Given information: Begin
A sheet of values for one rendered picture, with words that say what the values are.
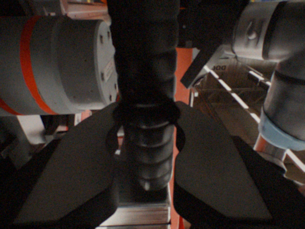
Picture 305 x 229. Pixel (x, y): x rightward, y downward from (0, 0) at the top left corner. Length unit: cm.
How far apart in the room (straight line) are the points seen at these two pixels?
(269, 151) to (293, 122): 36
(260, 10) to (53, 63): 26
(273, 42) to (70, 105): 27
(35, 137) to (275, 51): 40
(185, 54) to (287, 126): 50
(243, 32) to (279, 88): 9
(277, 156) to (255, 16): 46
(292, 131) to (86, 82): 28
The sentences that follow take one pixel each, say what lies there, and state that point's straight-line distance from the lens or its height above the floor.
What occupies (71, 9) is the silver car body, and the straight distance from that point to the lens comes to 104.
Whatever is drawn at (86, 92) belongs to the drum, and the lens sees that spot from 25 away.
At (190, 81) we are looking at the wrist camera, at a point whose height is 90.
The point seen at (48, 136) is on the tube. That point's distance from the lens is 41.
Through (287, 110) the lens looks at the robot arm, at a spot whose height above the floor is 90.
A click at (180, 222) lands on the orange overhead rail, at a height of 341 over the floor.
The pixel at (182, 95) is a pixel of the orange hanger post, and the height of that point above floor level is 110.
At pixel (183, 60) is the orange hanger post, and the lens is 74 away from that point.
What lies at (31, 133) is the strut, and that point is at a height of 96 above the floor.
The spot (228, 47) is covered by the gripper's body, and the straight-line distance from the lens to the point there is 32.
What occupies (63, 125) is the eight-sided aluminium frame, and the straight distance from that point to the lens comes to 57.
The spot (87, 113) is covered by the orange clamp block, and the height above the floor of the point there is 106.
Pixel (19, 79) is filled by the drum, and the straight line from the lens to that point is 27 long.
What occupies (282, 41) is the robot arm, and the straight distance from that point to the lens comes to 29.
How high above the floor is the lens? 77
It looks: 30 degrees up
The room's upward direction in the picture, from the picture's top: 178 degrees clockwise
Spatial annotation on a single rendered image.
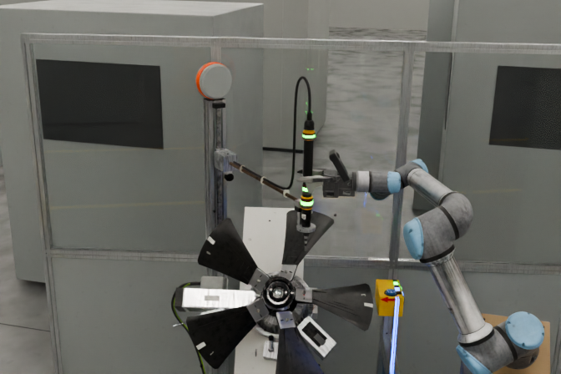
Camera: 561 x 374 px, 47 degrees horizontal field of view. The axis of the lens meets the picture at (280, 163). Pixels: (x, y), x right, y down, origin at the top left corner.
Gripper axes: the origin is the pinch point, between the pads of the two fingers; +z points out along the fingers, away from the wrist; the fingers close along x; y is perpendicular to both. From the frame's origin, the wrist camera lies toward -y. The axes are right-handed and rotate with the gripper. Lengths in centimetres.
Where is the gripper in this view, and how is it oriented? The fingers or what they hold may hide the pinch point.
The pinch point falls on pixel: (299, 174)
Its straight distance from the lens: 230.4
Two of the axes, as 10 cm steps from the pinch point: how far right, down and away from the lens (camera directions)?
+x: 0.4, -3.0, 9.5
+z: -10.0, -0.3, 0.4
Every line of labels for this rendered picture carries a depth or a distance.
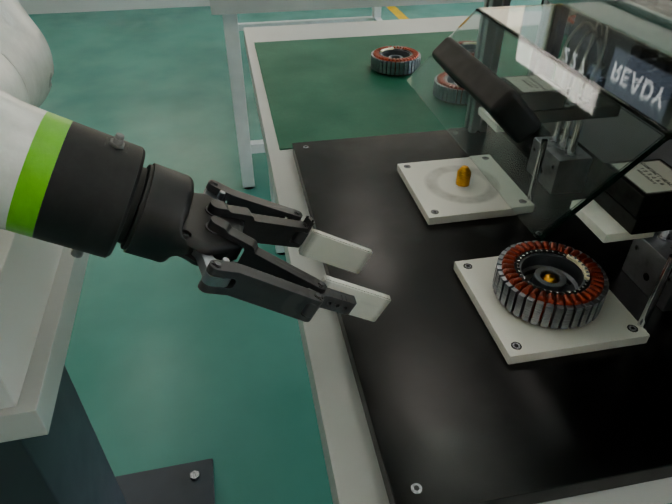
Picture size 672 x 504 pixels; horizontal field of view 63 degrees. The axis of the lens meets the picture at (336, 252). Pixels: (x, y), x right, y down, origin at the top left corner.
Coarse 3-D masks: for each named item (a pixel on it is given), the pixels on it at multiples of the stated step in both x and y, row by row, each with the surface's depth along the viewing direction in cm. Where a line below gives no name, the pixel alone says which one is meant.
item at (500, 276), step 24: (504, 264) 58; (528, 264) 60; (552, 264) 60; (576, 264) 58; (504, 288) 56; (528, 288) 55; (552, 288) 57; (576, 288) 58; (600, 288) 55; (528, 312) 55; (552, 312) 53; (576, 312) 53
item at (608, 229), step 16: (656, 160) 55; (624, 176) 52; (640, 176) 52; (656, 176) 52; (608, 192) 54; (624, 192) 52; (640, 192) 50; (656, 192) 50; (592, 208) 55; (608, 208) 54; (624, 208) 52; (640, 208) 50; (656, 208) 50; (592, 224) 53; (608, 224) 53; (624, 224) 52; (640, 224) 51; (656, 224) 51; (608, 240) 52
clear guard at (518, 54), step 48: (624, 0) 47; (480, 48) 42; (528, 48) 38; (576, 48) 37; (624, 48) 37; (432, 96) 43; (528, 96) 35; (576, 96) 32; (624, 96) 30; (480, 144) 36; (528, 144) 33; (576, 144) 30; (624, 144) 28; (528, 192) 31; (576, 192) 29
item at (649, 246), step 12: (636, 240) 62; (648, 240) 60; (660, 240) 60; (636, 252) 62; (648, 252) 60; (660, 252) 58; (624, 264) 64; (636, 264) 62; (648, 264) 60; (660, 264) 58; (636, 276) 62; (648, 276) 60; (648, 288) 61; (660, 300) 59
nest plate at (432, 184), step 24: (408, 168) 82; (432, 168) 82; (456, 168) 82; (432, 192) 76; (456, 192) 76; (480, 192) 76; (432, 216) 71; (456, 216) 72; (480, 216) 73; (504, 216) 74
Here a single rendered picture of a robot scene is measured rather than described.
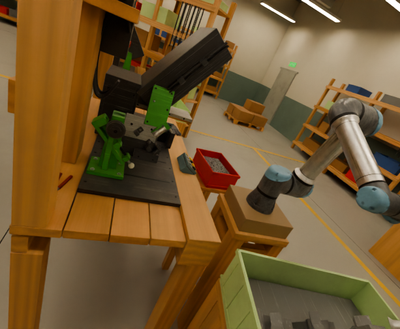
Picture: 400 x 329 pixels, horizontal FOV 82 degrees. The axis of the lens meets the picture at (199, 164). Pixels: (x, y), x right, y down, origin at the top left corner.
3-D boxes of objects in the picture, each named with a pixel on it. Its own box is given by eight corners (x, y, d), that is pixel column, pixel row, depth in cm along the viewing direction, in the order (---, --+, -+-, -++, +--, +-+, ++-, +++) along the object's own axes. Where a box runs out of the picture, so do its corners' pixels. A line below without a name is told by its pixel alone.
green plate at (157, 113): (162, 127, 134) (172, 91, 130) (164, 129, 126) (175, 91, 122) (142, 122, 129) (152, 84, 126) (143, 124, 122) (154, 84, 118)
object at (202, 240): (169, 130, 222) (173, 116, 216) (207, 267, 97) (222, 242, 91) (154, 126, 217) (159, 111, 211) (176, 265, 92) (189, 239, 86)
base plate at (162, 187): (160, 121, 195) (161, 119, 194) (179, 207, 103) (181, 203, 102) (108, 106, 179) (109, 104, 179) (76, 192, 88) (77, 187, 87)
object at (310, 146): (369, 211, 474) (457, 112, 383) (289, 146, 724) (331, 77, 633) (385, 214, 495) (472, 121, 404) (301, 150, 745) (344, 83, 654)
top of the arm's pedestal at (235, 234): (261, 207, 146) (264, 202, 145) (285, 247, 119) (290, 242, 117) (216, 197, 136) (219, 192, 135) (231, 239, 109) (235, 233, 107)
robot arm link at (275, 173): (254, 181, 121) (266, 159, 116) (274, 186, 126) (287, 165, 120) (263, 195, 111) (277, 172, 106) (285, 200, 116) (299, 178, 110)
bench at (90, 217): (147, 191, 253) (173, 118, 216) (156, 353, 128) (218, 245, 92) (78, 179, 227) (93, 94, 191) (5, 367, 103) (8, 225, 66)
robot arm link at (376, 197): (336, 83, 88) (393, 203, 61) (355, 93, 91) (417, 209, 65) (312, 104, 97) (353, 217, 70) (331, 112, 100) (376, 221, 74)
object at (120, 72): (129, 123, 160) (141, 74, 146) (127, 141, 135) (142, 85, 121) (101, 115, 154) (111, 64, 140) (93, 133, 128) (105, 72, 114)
Given information: End
> _Exercise_:
Please work out how many lines above contain the string "whose", and reply with that number alone.

> _Task answer_:
2